> [WHAT TO WORK ON] For the listing that follows, report how many lines contain the string "segment", giving the number alone.

> [EXTRACTED INFORMATION]
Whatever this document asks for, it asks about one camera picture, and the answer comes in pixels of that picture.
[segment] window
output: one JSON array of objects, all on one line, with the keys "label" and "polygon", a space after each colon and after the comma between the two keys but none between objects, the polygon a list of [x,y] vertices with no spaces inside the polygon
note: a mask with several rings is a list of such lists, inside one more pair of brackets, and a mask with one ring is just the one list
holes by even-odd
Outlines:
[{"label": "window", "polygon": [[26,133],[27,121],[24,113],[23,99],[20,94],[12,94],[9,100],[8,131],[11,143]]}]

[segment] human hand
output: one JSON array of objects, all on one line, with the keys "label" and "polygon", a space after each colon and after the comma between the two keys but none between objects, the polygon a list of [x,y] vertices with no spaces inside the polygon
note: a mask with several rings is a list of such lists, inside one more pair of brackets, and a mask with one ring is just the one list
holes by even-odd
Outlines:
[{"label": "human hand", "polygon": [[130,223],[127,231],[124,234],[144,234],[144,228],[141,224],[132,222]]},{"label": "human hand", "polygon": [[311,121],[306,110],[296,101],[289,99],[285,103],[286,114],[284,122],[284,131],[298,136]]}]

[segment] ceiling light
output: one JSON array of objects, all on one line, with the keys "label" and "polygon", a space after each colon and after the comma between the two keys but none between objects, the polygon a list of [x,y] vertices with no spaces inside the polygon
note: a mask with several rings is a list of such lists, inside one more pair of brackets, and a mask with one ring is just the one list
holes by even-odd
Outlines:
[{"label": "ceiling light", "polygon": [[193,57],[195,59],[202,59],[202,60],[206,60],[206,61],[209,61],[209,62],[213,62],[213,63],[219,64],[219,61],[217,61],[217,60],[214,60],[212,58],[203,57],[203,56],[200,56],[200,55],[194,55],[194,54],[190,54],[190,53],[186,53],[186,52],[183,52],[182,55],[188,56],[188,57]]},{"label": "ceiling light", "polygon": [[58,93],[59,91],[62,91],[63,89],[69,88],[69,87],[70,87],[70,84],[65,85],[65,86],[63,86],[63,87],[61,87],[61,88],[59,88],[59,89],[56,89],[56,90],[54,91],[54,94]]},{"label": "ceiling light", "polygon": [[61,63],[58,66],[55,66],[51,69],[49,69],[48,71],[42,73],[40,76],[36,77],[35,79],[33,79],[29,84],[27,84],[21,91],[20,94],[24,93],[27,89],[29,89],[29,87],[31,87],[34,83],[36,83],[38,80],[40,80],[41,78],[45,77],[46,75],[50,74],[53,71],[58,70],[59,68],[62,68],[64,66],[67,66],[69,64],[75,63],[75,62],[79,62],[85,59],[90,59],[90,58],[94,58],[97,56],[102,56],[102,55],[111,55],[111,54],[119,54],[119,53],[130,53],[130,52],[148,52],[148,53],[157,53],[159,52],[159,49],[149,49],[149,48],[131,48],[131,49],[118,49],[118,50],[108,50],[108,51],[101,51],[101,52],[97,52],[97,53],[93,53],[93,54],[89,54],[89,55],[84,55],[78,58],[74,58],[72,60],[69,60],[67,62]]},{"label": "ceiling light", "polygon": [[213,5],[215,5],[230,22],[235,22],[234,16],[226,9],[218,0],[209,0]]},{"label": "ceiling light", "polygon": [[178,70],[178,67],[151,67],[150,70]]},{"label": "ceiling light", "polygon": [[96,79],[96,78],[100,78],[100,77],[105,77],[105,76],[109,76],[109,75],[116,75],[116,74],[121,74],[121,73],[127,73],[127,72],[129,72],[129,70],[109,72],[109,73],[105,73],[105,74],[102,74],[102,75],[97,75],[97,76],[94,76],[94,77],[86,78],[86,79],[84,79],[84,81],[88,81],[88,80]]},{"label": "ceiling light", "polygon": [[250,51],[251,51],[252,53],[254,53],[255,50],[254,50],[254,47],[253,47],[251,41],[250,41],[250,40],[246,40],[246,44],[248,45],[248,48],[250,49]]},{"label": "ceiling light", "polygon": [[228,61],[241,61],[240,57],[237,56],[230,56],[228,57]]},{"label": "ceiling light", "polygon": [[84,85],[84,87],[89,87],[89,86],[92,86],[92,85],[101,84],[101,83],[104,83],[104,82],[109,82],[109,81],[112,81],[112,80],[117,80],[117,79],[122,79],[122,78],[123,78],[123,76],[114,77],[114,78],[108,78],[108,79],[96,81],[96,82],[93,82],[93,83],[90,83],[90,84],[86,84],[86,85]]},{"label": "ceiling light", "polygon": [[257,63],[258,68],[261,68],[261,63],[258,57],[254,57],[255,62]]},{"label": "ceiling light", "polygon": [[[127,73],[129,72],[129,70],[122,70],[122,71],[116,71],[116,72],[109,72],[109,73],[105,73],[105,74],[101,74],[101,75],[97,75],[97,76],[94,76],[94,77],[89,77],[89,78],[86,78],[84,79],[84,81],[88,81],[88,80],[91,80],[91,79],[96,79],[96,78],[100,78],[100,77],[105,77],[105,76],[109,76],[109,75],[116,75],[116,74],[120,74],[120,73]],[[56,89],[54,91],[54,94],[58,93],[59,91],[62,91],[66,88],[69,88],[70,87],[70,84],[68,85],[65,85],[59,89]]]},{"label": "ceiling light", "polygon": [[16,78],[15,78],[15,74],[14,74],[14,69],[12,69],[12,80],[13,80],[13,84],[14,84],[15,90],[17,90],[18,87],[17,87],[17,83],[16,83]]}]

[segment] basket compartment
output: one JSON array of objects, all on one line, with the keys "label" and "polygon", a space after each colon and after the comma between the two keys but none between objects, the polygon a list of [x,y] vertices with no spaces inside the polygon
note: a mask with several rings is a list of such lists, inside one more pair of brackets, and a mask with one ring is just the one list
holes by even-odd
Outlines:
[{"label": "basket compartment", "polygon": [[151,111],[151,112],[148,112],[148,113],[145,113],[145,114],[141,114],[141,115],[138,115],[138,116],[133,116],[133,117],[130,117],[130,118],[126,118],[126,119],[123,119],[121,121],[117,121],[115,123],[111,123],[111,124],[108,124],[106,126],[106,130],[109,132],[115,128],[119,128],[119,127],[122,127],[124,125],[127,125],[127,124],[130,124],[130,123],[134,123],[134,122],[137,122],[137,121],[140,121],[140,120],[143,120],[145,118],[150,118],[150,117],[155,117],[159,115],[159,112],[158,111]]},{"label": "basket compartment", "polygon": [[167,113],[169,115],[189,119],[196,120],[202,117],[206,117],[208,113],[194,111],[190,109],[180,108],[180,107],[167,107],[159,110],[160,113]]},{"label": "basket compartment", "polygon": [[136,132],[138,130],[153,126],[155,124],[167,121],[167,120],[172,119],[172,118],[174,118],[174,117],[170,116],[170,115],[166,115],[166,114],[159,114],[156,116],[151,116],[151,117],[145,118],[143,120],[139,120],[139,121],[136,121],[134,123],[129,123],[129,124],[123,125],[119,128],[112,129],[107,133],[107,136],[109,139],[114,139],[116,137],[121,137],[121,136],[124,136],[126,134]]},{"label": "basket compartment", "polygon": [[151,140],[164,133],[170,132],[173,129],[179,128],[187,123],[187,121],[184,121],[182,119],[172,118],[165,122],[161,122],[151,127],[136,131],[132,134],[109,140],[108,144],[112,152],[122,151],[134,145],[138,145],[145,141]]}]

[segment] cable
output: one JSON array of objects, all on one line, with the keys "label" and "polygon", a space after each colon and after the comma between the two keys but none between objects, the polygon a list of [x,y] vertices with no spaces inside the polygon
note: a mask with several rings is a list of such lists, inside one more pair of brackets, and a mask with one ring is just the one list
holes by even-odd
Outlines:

> [ANSWER TO THIS EXERCISE] 5